**What is expected:**
Write the data out again, exactly as given.
----------
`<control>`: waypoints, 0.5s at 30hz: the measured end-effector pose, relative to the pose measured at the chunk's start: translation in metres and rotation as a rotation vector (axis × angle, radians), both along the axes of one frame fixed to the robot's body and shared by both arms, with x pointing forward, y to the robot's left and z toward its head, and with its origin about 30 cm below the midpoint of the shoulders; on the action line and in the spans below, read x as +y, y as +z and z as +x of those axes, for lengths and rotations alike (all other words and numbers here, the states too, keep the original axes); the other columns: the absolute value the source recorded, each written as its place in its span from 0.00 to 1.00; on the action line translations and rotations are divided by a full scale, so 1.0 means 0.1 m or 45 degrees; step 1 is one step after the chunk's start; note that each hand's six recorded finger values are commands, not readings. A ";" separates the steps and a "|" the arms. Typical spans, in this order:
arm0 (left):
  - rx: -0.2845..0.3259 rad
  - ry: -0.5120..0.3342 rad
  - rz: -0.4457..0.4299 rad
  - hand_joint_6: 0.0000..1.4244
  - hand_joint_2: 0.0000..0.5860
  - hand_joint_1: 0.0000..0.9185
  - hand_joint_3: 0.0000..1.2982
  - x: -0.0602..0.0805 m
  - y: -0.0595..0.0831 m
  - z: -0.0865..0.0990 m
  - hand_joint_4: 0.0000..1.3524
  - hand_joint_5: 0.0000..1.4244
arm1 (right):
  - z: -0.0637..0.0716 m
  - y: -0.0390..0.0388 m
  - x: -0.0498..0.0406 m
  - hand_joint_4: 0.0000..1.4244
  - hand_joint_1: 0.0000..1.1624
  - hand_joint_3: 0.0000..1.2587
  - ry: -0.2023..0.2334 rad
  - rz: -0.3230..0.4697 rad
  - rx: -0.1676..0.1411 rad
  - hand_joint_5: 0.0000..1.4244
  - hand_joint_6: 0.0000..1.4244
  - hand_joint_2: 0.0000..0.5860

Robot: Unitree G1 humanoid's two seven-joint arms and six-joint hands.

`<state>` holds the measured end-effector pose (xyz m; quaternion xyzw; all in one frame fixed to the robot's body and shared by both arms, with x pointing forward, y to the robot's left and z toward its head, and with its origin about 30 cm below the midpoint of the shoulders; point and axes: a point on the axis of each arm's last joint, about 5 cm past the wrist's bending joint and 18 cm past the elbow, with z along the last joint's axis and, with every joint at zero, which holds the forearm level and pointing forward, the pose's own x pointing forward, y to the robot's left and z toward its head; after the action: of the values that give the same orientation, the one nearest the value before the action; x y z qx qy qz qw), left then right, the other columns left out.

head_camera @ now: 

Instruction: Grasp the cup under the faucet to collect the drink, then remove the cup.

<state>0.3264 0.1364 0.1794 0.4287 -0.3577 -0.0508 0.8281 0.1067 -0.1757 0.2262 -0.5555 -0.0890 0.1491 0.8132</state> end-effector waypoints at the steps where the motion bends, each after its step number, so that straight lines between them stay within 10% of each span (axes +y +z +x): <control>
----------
**Exercise output:**
`<control>`: waypoints, 0.5s at 30hz: the measured end-effector pose, relative to the pose measured at the chunk's start: translation in metres and rotation as a rotation vector (axis × angle, radians), both along the axes of one frame fixed to the robot's body and shared by both arms, with x pointing forward, y to the robot's left and z toward its head, and with its origin about 30 cm below the midpoint of the shoulders; on the action line and in the spans below, read x as +y, y as +z and z as +x of those axes, for lengths and rotations alike (all other words and numbers here, the states too, keep the original axes); the other columns: the absolute value the source recorded, each written as its place in its span from 0.00 to 1.00; on the action line translations and rotations are divided by a full scale, so 1.0 means 0.1 m or 45 degrees; step 1 is one step after the chunk's start; note that each hand's six recorded finger values are commands, not readings. A ";" separates the steps and a "|" the arms. Typical spans, in this order:
arm0 (left):
  - rx: -0.2845..0.3259 rad
  - ry: -0.5120..0.3342 rad
  - rz: -0.4457..0.4299 rad
  - hand_joint_6: 0.0000..1.4244
  - hand_joint_2: 0.0000..0.5860
  - hand_joint_1: 0.0000..0.9185
  - hand_joint_3: 0.0000..1.2982
  - x: -0.0602..0.0805 m
  - y: -0.0595..0.0831 m
  - z: -0.0865..0.0990 m
  - hand_joint_4: 0.0000..1.3524
  - hand_joint_5: 0.0000..1.4244
arm1 (right):
  - z: -0.0637..0.0716 m
  - y: -0.0390..0.0388 m
  - x: -0.0498..0.0406 m
  - hand_joint_4: 0.0000..1.4244
  - hand_joint_1: 0.0000..1.1624
  - hand_joint_3: 0.0000..1.2587
  - ry: -0.2023..0.2334 rad
  - rz: -0.3230..0.4697 rad
  - rx: -0.1676..0.1411 rad
  - hand_joint_5: 0.0000..1.4244
  - hand_joint_6: 0.0000..1.4244
  - hand_joint_2: 0.0000..0.5860

Robot: Unitree G1 humanoid's two seven-joint arms and six-joint hands.

`<state>` holds the measured end-effector pose (xyz m; quaternion xyzw; all in one frame fixed to the robot's body and shared by both arms, with x pointing forward, y to the robot's left and z toward its head, and with its origin about 30 cm below the midpoint of the shoulders; point and axes: a point on the axis of each arm's last joint, about 5 cm past the wrist's bending joint and 18 cm past the elbow, with z along the last joint's axis and, with every joint at zero, which holds the forearm level and pointing forward, the pose's own x pointing forward, y to the robot's left and z toward its head; after the action: of the values that give the same orientation, the one nearest the value before the action; x y z qx qy qz qw), left then right, the other columns left out.

head_camera @ now: 

Instruction: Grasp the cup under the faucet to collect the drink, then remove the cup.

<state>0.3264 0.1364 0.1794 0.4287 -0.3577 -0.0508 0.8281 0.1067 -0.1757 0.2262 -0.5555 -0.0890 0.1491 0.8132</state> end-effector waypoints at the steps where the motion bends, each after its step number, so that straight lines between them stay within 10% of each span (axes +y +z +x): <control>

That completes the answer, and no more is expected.